The potential cost to the HMO should the Sadlers and others ultimately prevail is still being determined, Marquiz said.

Unsafe practices at several colonoscopy clinics in Southern Nevada were identified in 2008 and ultimately resulted in one of the worst hepatitis C outbreaks in U.S. history. One of the main figures in the health care was Dr. Dipak Desai, who owned several endoscopy clinics. Desai was convicted in 2013 of 27 criminal counts and sentenced to life in prison with the possibility of parole after 18 years.

The Sadlers filed a complaint against the health maintenance organization PacifiCare of Nevada, claiming the company failed to perform its duty to establish and implement a quality assurance program to oversee the medical providers within its network.

PacifiCare argued that the complaint failed to state a negligence claim on the ground that they had not alleged an “actual injury,” such as testing positive for a blood-borne illness.

The District Court ruled for PacifiCare, finding that the claims were based on a risk of exposure to infected blood, which the court said was insufficient to allege an injury.

But the Supreme Court panel, in a decision written by Justice James Hardesty, found that the Sadlers’ complaint adequately alleged an injury in the form of exposure to unsafe injection practices that caused a need for ongoing medical monitoring to detect any latent diseases that might result from those unsafe practices. The court ordered the class action lawsuit back to District Court for further proceedings.

The Sadlers, and others similarly situated, filed the lawsuit on July 8, 2008, against PacifiCare for negligence due to what their attorneys have argued is PacifiCare’s failure to conduct mandatory annual quality medical assurance reviews of its providers, including the Endoscopy Center of Southern Nevada, the Desert Shadow Endoscopy Center, the Gastroenterology Center of Nevada, and the Spanish Hills Endoscopy Center.

The businesses were at the center of the 2008 hepatitis outbreak in Clark County that identified over 40,000 patients who were subjected to unsafe injection practices that potentially exposed them to debilitating and life-threatening viral blood-borne diseases.

The clinics were found to be reusing syringes and anesthesia vials with multiple patients.
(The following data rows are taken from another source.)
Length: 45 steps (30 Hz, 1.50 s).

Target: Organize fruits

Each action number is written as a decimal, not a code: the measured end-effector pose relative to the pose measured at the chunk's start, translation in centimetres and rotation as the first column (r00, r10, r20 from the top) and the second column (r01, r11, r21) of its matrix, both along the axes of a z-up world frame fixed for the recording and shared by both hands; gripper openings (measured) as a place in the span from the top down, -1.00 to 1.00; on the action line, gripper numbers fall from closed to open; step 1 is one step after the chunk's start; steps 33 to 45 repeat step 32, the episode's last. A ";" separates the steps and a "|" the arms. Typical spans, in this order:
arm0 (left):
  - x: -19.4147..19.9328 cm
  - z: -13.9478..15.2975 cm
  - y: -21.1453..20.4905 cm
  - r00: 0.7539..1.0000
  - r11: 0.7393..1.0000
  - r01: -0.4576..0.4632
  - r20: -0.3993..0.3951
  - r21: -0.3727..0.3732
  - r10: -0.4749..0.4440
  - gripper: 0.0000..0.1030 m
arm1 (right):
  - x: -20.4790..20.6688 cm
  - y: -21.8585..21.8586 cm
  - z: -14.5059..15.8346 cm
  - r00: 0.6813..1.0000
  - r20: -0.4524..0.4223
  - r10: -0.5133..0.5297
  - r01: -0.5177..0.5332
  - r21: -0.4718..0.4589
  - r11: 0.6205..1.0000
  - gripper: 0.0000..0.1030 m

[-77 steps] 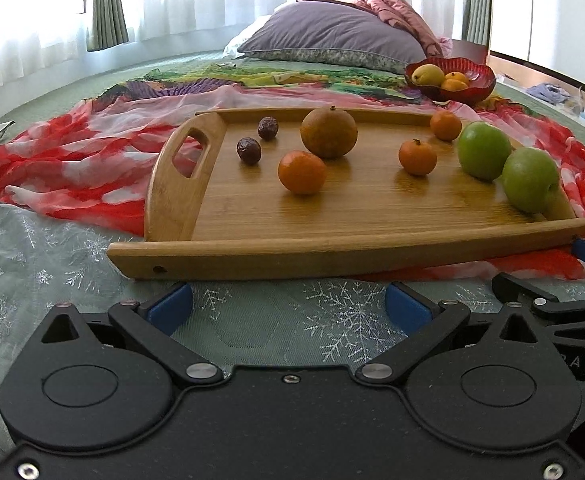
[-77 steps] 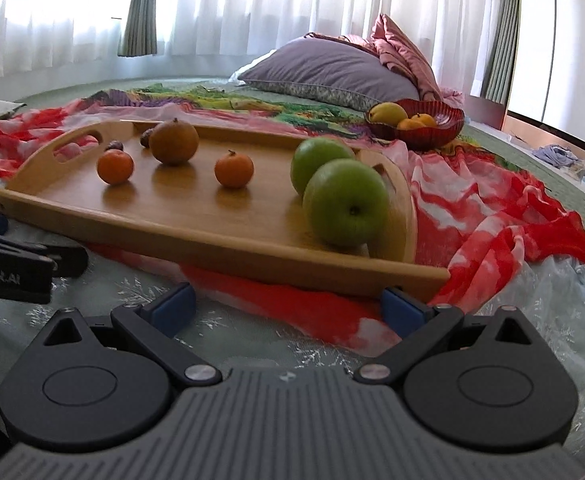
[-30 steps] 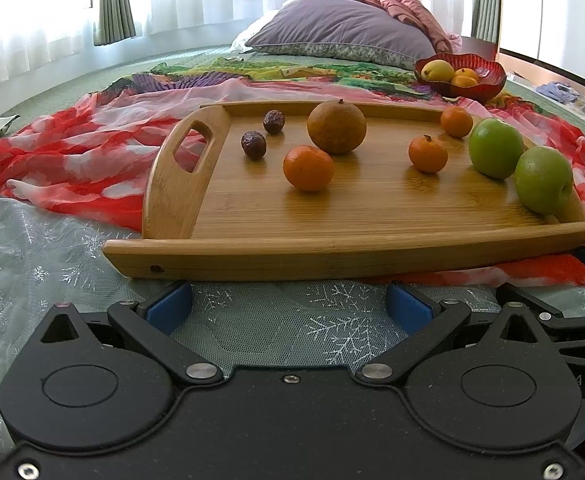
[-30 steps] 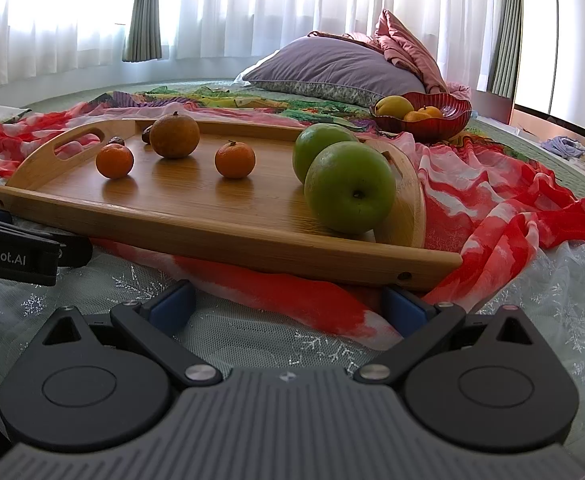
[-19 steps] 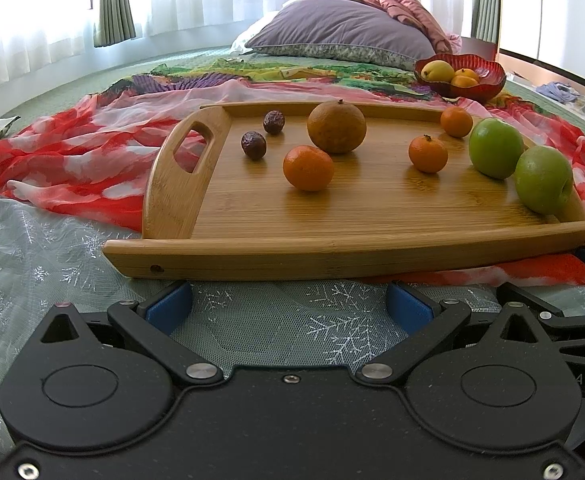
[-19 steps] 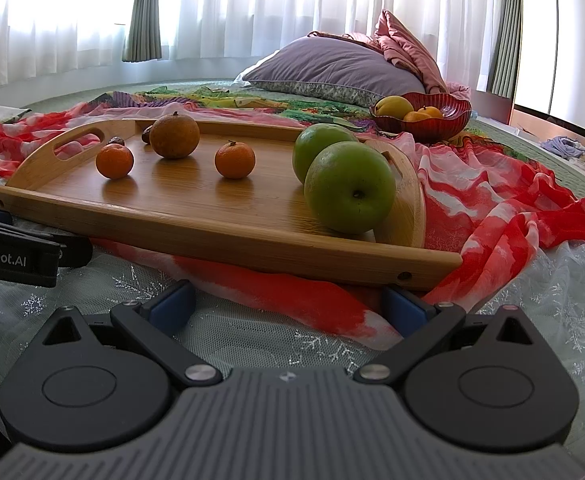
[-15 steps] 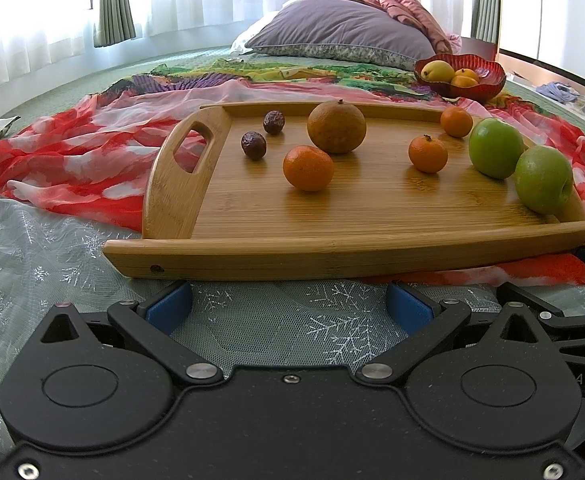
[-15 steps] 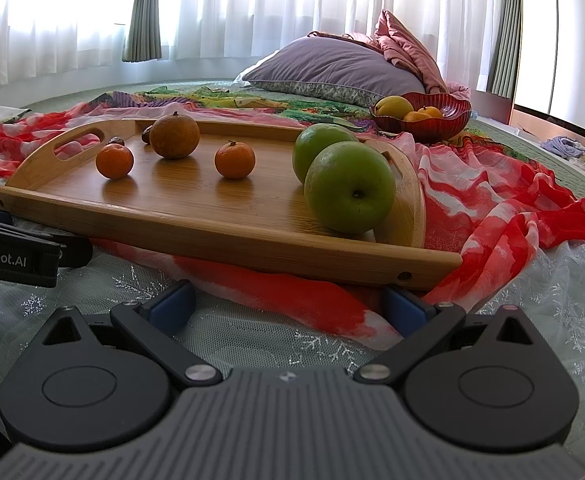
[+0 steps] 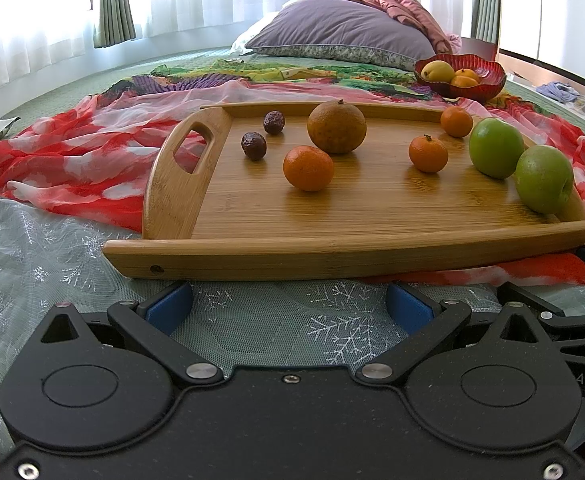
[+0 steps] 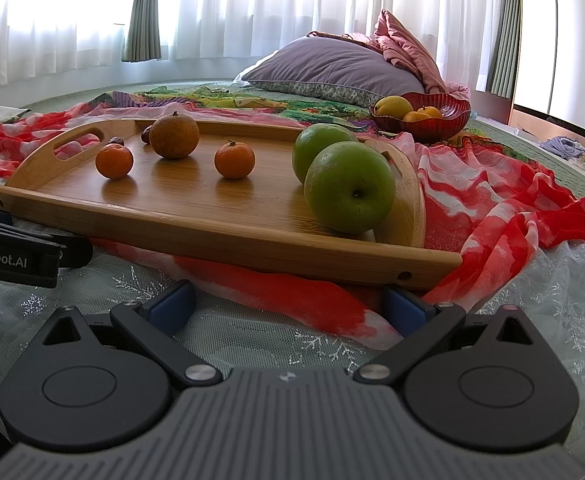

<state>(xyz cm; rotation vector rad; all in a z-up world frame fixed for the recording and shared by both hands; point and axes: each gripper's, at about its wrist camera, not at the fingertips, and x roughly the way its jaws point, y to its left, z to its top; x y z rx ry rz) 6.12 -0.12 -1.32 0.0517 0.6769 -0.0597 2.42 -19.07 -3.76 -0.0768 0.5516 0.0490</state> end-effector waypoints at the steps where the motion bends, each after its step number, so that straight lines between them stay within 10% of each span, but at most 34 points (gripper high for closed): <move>1: 0.1 0.0 0.0 1.000 1.000 0.000 0.000 0.000 0.000 -1.00 | 0.0 0.0 0.0 1.000 0.000 0.000 0.000 0.000 1.000 -1.00; 45: -0.1 0.2 0.1 1.000 1.000 0.002 0.013 0.001 -0.002 -1.00 | 0.0 0.0 0.0 1.000 0.002 0.000 0.000 0.000 1.000 -1.00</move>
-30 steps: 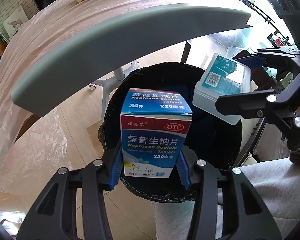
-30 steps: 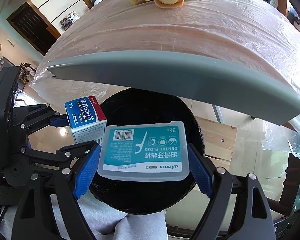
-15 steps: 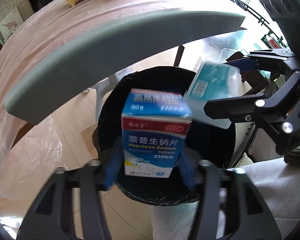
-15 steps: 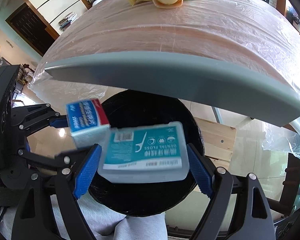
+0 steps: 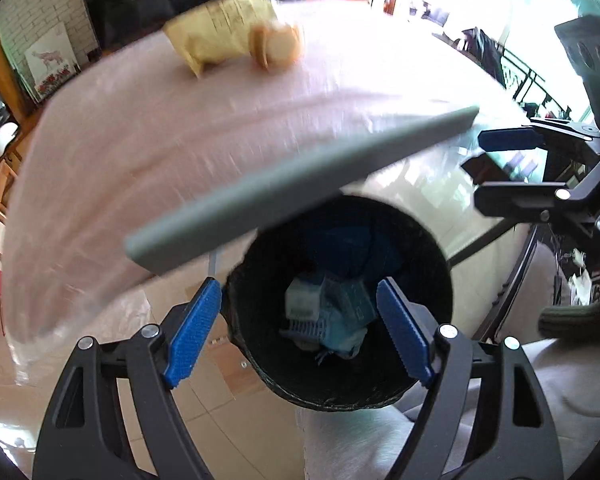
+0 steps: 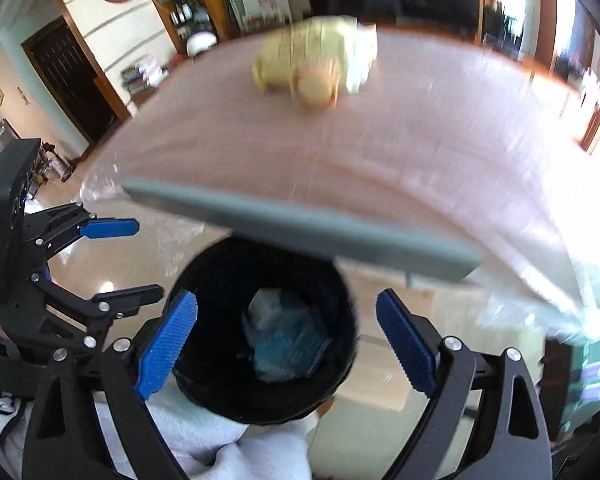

Hepatitis c leads to inflammation of the liver and in the long term can lead to severe liver damage, liver cancer, and liver failure.

According to the appeal filed on behalf of the class, investigators discovered over 100 confirmed cases of hepatitis C in persons who were patients of the endoscopy centers during that time period in what has been called one of the worst hepatitis C outbreaks in the U.S. The Southern Nevada Health District along with the CDC directed that 63,000 patients undergo diagnostic testing to determine if they contracted any diseases from the unsafe practices.

In its brief challenging the appeal, attorneys for PacifiCare said the Sadlers have not alleged that they have suffered any physical injuries as a result of any potential exposure.

“Their only allegation of injury is that they might have been exposed to hepatitis C as patients at ECSN,” said the court filing. “The question in this case is thus whether the mere possibility of coming in contact with a disease is an injury cognizable under the law of negligence.”

The Sadlers allege that PacifiCare violated Nevada’s quality assurance regulations applicable to health maintenance organizations, and that if the HMO had complied with those regulations, the improper practices at the endoscopy centers would have been discovered and stopped.

As a result, they want PacifiCare to pay for future medical monitoring costs.